▶ [Exercise instructions] Please transcribe the records precisely; pictures stay out of your copy.

▶ [Supplied material]

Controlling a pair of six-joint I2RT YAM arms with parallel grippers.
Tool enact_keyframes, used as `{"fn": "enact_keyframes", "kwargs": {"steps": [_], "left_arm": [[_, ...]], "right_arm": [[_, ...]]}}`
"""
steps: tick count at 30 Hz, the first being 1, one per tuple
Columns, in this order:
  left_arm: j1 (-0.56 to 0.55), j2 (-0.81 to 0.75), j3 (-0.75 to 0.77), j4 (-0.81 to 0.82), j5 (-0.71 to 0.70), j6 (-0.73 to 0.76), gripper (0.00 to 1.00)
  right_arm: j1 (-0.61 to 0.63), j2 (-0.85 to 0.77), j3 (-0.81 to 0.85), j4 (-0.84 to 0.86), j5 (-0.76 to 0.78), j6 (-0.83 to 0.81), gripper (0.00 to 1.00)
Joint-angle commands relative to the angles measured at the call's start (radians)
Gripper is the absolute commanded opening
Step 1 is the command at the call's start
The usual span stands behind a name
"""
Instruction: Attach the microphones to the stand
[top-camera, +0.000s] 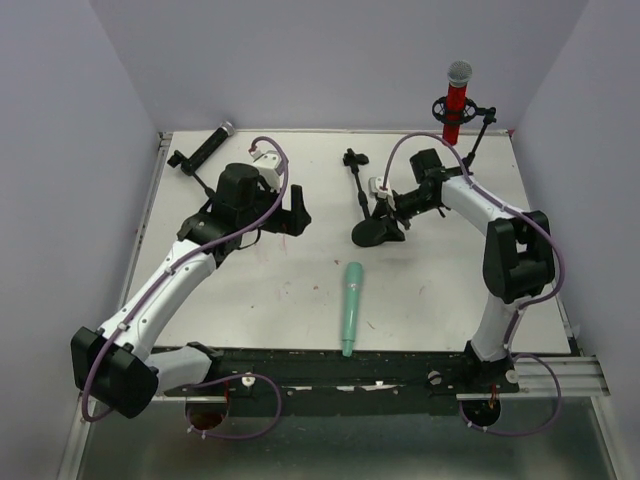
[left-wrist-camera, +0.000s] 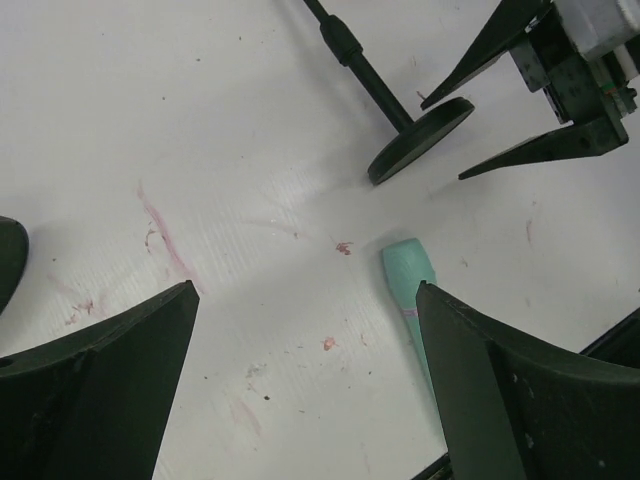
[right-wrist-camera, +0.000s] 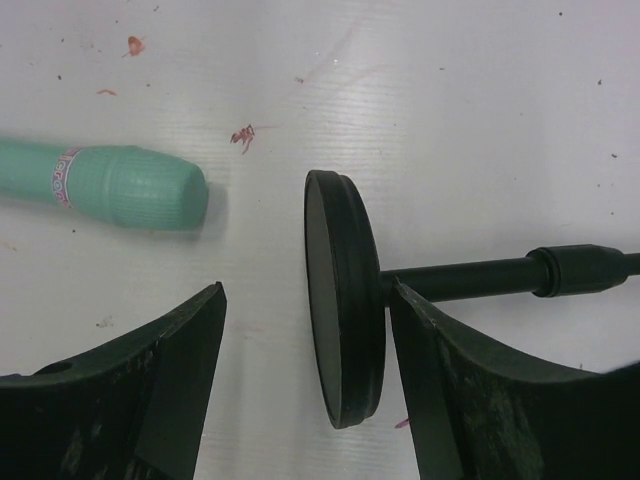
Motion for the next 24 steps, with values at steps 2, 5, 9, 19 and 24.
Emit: {"fn": "enact_keyframes", "kwargs": {"steps": [2, 5, 9, 19, 24], "left_arm": [[0.003, -0.048, 0.007, 0.045, -0.026, 0.056, 0.98], [0.003, -0.054, 0.001, 0.052, -0.017, 0.052, 0.98], [0.003, -0.044, -0.001, 0.056, 0.000, 0.044, 0.98], [0.004, -0.008, -0.004, 0.081, 0.089, -0.007, 0.98], [0.035, 0.056, 0.008, 0.107, 0.199, -0.106, 0.98]], "right_arm": [[0.024, 0.044, 0.004, 0.018, 0.093, 0.027, 0.62], [0.024, 0.042, -0.003, 0.016, 0.099, 0.013, 0.44], [0.024, 0.025, -0.017, 0.027, 0.101, 0.008, 0.25], [0.022, -0.086, -0.069, 0.036, 0.105, -0.005, 0.00], [0.022, -0.165, -0.120, 0.030, 0.039, -0.027, 0.00]]}}
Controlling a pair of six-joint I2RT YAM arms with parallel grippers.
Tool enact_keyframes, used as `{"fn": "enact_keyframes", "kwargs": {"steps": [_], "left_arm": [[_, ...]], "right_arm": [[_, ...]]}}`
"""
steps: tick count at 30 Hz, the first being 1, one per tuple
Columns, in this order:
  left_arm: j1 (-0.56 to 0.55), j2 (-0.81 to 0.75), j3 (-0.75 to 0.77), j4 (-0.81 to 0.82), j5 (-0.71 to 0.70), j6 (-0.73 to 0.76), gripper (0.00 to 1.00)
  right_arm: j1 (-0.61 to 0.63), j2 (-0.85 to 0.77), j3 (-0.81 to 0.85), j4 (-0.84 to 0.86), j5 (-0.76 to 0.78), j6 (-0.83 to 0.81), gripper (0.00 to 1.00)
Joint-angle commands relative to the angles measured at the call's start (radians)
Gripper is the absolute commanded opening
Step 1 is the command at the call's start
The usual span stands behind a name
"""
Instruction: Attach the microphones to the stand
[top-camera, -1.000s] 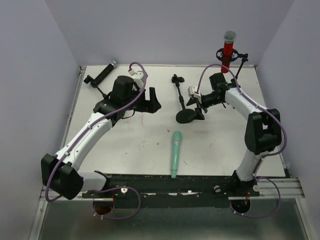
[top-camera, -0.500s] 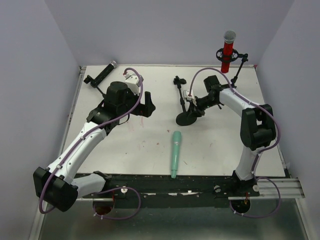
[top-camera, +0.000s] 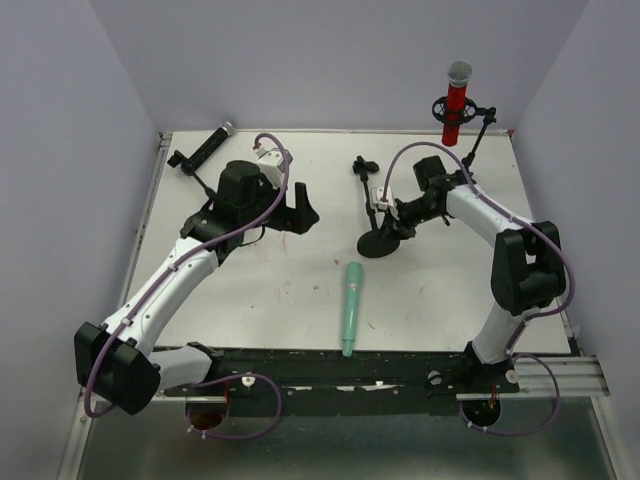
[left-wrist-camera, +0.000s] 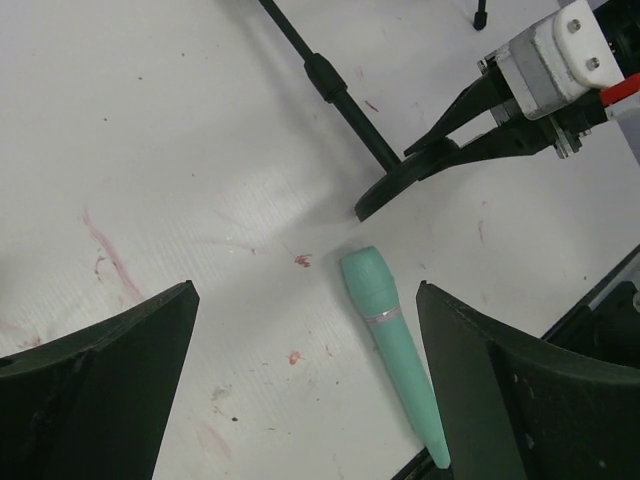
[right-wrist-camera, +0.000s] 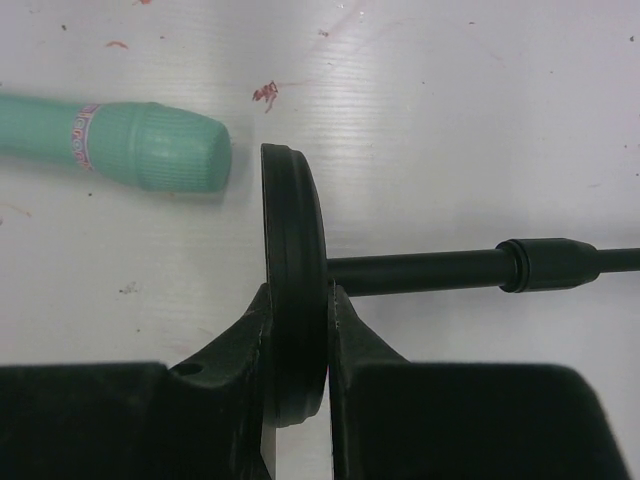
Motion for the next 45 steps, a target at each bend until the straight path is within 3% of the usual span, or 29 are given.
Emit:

▶ [Exercise solution]
Controlling a pair of six-joint I2RT YAM arms with parallel grippers.
Tool enact_keyframes, used as `{"fn": "enact_keyframes", "kwargs": {"steps": [_], "left_arm": [[_, ...]], "right_arm": [[_, ...]]}}`
"""
steps: tick count at 30 Hz, the first being 1, one per tuple
Columns, in this order:
  left_arm: j1 (-0.56 to 0.55), j2 (-0.81 to 0.75), j3 (-0.75 to 0.77), j4 (-0.81 to 0.82), j5 (-0.71 to 0.70), j6 (-0.73 to 0.76), gripper (0.00 to 1.00)
  right_arm: j1 (-0.61 to 0.63), j2 (-0.85 to 0.77), j3 (-0.81 to 0.85), j4 (-0.84 to 0.86), j5 (-0.76 to 0.78), j6 (-0.83 to 0.81), gripper (0.00 to 1.00)
Joint-angle commands relative to the angles measured at the call's start (radians)
Gripper is the absolute commanded opening
Step 1 is the command at the call's start
The usual span stands behind a name
"""
Instruction: Attach the microphones to the stand
[top-camera, +0.000s] 
[left-wrist-camera, +0.000s] 
[right-wrist-camera, +0.000s] 
Motion for the next 24 steps, with values at steps 2, 5, 9, 19 and 24.
Emit: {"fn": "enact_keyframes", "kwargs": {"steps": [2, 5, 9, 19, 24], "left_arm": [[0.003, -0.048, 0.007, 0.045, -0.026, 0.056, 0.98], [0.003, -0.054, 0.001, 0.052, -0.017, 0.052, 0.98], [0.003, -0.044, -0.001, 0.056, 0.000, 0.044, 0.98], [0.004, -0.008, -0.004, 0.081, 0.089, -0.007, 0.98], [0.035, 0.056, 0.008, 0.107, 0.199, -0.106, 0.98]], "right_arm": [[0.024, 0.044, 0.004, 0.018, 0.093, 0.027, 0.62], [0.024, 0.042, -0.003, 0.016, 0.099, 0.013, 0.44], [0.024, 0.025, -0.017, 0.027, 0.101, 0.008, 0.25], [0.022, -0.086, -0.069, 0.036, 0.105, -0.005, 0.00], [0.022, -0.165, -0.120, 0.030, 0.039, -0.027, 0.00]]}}
Controlling a pair of six-joint I2RT YAM arms with parallel grippers.
Tool enact_keyframes, used as `{"fn": "enact_keyframes", "kwargs": {"steps": [_], "left_arm": [[_, ...]], "right_arm": [[_, ...]]}}`
"""
steps: tick count at 30 Hz, the first being 1, one per tuple
Columns, in this order:
  left_arm: j1 (-0.56 to 0.55), j2 (-0.81 to 0.75), j3 (-0.75 to 0.77), j4 (-0.81 to 0.82), j5 (-0.71 to 0.70), j6 (-0.73 to 0.76), gripper (0.00 to 1.00)
  right_arm: j1 (-0.61 to 0.63), j2 (-0.85 to 0.77), j3 (-0.81 to 0.85), j4 (-0.84 to 0.86), j5 (-0.76 to 0.78), j6 (-0.83 to 0.81), gripper (0.00 to 1.00)
Joint-angle commands relative to the angles measured at the call's start (radians)
Gripper is the absolute commanded opening
Step 1 is the command at the call's start
The usual span stands behind a name
"""
Instruction: Attach the microphones to the stand
[top-camera, -1.000s] 
[top-camera, -0.500s] 
[top-camera, +0.000s] 
[left-wrist-camera, +0.000s] 
[right-wrist-camera, +0.000s] 
Motion for the next 45 steps, a target at each bend until the straight path is within 3% of the usual span, or 29 are given.
Emit:

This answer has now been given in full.